### EXERCISE OBJECTIVE
The required output is the exact run of lines below that opens at the line with "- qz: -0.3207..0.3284" and closes at the line with "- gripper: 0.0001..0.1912".

* * * * * * * * *

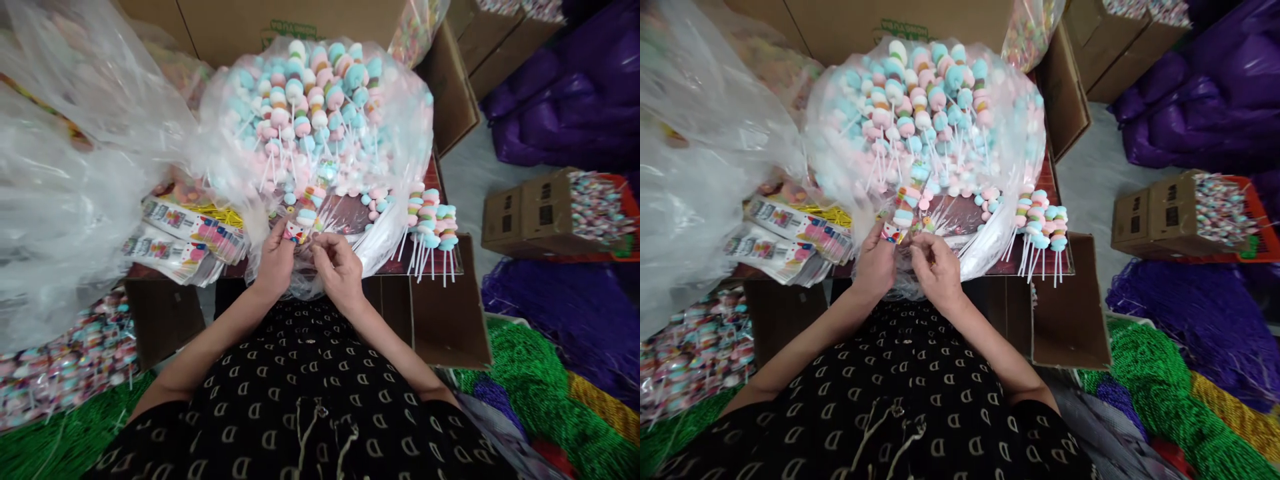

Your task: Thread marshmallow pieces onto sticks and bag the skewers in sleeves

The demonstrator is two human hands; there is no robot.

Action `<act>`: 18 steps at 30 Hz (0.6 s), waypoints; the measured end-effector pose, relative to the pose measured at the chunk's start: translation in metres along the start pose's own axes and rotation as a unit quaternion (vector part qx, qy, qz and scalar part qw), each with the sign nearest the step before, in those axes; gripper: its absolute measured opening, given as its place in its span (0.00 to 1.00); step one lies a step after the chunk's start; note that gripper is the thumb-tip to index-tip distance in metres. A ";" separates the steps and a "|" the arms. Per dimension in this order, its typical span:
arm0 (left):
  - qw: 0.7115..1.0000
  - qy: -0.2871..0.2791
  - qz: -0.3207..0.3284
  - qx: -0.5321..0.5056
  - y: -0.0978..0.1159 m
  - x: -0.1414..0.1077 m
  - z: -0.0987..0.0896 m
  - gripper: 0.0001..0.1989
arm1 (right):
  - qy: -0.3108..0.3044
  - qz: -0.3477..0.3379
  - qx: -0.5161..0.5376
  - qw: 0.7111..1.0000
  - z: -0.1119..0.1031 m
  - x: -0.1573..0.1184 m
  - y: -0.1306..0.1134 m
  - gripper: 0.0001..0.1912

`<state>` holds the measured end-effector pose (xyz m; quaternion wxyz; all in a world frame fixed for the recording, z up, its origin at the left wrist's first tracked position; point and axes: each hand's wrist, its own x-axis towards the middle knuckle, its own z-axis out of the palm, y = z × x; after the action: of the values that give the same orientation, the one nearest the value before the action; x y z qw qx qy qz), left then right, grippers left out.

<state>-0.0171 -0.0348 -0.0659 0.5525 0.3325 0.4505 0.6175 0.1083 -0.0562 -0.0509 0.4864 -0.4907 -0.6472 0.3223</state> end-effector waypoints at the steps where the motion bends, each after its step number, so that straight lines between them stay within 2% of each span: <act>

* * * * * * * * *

### ANSWER SPACE
  - qz: -0.3207..0.3284
  - qx: -0.5321..0.5056
  - y: -0.0978..0.1159 m
  - x: -0.1414..0.1077 m
  - z: -0.0987..0.0896 m
  - gripper: 0.0001..0.1989
arm1 (right):
  - qy: -0.3108..0.3044
  - qz: -0.3477..0.3379
  - qx: -0.5161..0.5376
  - qw: 0.7111..1.0000
  - z: -0.1119..0.1031 m
  - x: -0.1573..0.1184 m
  - y: -0.1306..0.1134 m
  - gripper: 0.0001..0.1912

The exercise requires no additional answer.